Your assignment
Find where "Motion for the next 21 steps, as" occurs in the data below, and retype that line and every later line exactly.

Exercise inputs
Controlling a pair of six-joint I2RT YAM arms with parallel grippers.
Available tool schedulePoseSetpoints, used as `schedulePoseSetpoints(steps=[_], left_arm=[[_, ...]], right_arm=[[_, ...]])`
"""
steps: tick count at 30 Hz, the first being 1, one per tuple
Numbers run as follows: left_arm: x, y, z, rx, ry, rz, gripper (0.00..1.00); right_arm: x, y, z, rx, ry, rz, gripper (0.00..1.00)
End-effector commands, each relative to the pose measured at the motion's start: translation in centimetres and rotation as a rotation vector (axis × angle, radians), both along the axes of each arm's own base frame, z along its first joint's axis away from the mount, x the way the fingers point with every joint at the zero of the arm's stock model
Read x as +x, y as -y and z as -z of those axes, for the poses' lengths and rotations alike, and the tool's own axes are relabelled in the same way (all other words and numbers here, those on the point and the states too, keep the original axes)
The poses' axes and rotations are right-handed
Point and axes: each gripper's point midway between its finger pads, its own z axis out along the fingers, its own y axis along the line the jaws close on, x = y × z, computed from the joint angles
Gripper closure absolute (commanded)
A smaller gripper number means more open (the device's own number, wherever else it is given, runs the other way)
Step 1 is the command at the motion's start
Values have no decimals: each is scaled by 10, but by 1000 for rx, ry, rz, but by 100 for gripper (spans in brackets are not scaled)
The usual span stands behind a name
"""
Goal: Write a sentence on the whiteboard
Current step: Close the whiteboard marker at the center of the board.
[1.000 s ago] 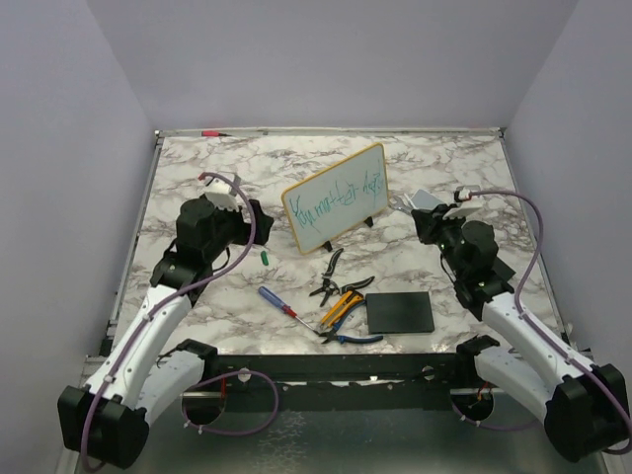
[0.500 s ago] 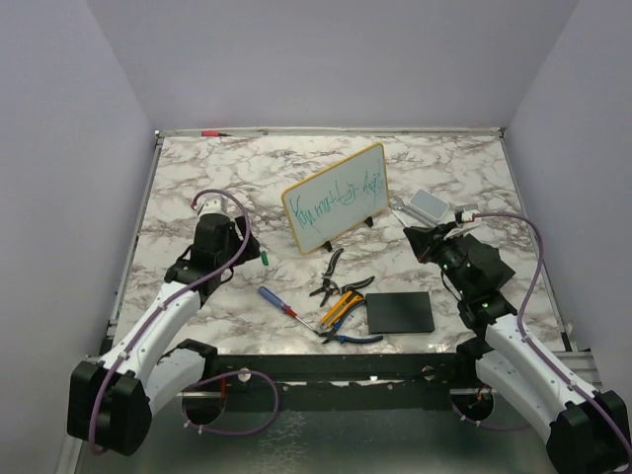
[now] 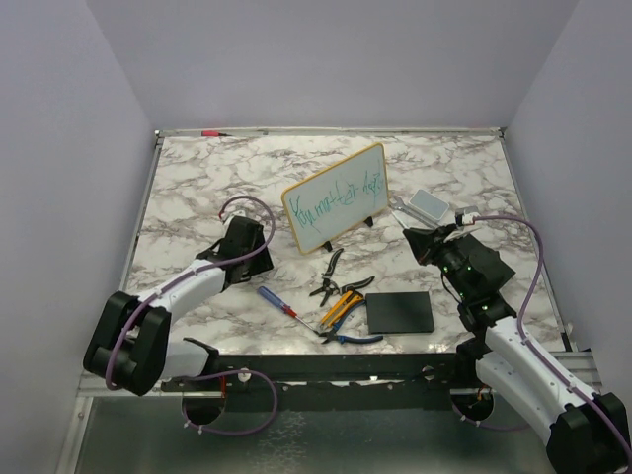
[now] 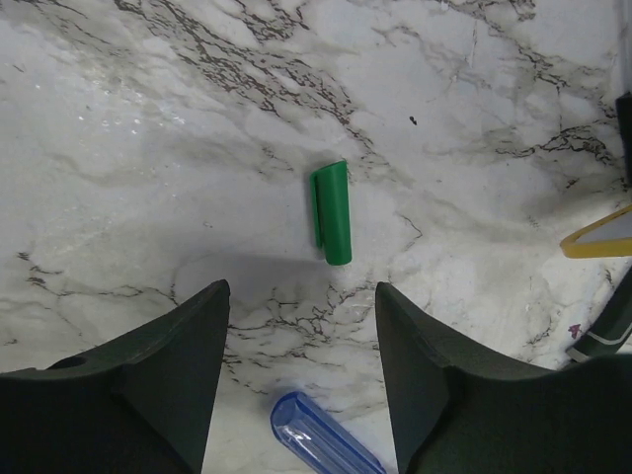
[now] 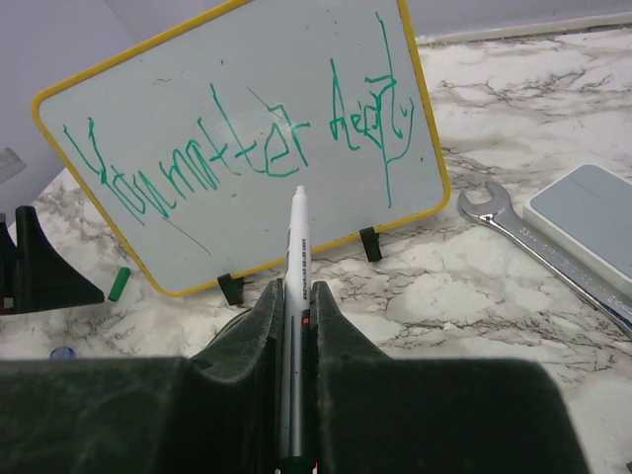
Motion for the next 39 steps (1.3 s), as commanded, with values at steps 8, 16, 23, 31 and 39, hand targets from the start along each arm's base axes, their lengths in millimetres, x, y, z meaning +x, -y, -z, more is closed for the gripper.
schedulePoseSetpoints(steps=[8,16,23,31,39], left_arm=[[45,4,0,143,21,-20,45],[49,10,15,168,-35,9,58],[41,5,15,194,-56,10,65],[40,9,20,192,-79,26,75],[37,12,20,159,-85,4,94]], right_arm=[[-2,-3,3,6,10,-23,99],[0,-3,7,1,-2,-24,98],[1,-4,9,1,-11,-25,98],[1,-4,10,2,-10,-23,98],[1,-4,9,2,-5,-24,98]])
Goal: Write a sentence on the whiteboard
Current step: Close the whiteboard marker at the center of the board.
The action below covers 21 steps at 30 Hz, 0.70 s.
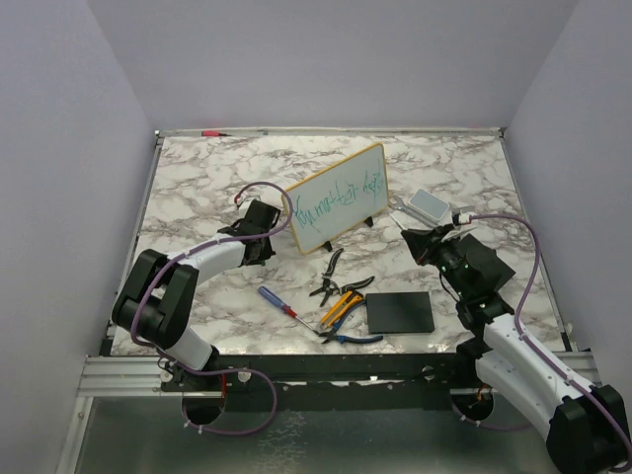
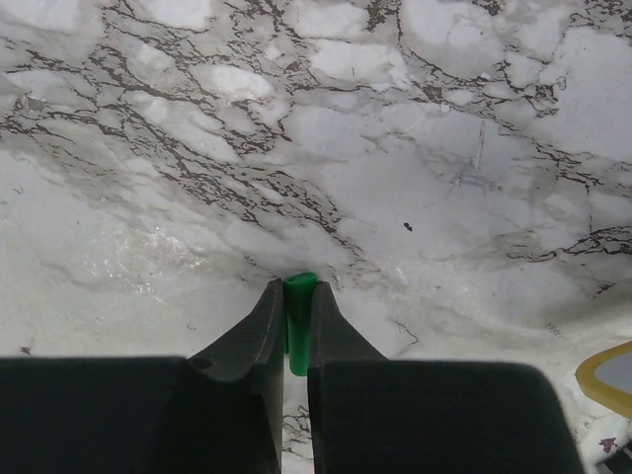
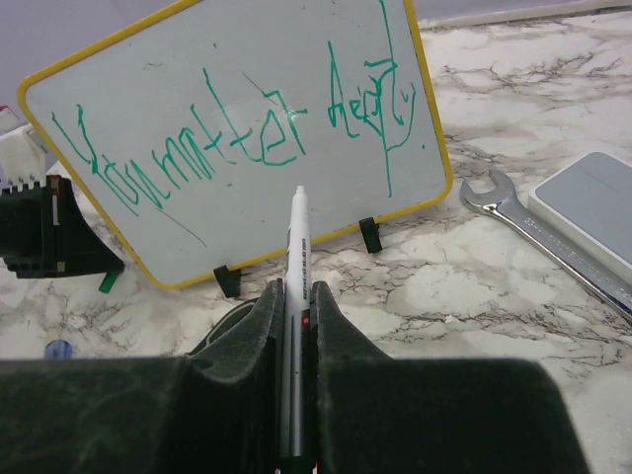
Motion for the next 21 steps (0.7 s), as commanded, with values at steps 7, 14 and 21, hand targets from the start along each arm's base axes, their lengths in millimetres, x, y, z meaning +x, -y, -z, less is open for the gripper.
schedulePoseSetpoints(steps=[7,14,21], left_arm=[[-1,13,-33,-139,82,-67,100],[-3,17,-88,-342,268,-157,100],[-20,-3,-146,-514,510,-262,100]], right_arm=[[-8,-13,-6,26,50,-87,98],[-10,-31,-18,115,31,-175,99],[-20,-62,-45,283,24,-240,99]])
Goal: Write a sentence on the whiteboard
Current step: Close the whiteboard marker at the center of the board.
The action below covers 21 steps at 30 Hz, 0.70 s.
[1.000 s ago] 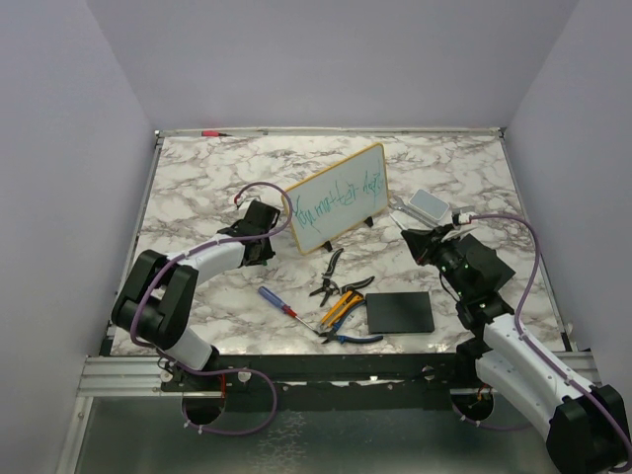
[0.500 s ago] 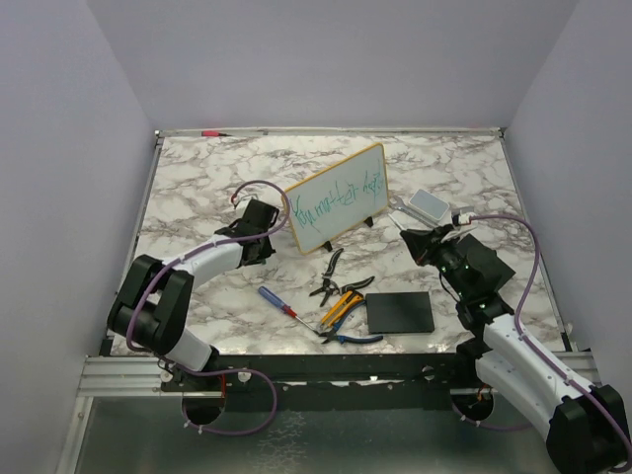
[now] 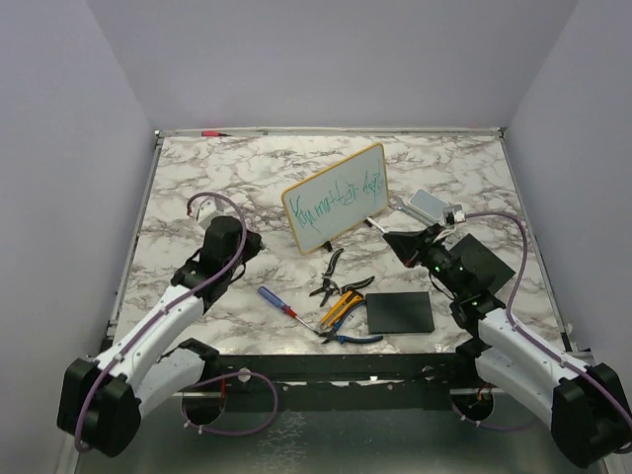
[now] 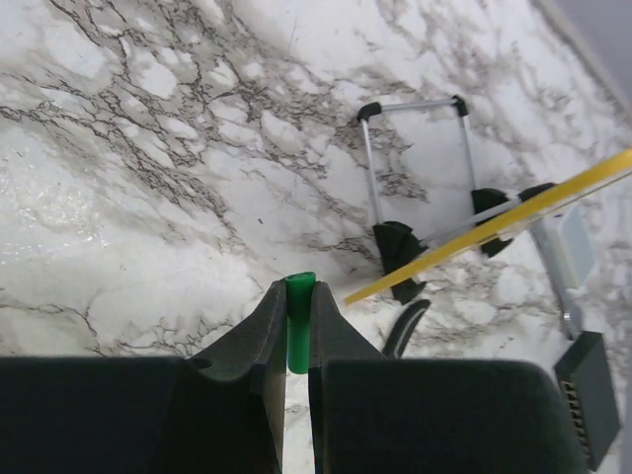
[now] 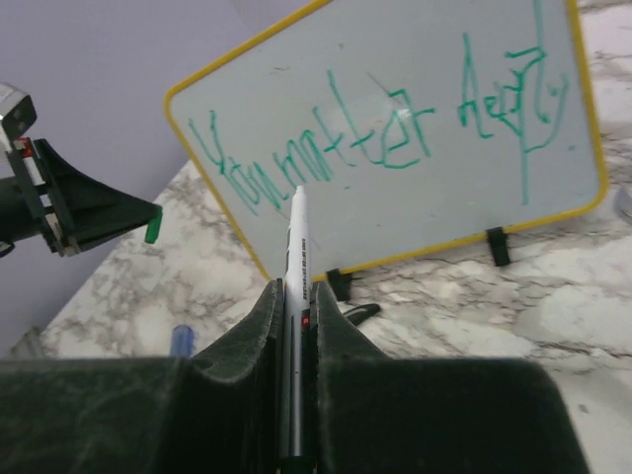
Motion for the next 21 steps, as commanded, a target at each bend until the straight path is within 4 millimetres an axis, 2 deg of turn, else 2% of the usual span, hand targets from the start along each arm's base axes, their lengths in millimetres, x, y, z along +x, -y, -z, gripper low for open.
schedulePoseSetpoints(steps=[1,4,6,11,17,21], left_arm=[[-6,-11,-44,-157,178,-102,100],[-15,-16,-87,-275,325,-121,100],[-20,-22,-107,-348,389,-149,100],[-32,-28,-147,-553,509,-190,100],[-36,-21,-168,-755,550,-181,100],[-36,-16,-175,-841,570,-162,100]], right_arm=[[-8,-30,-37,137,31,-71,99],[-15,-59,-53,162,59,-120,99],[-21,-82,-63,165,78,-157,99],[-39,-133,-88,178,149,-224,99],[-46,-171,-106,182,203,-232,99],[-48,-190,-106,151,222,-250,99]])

Finished exercise
Motion for the next 21 steps, as commanded, a target at each bend until the straight path is within 4 millimetres an axis, 2 deg of turn, else 2% of the usual span, hand targets from the start along each arm's base axes, their lengths in millimetres, x, y, z along +x, -y, -z, gripper low for open.
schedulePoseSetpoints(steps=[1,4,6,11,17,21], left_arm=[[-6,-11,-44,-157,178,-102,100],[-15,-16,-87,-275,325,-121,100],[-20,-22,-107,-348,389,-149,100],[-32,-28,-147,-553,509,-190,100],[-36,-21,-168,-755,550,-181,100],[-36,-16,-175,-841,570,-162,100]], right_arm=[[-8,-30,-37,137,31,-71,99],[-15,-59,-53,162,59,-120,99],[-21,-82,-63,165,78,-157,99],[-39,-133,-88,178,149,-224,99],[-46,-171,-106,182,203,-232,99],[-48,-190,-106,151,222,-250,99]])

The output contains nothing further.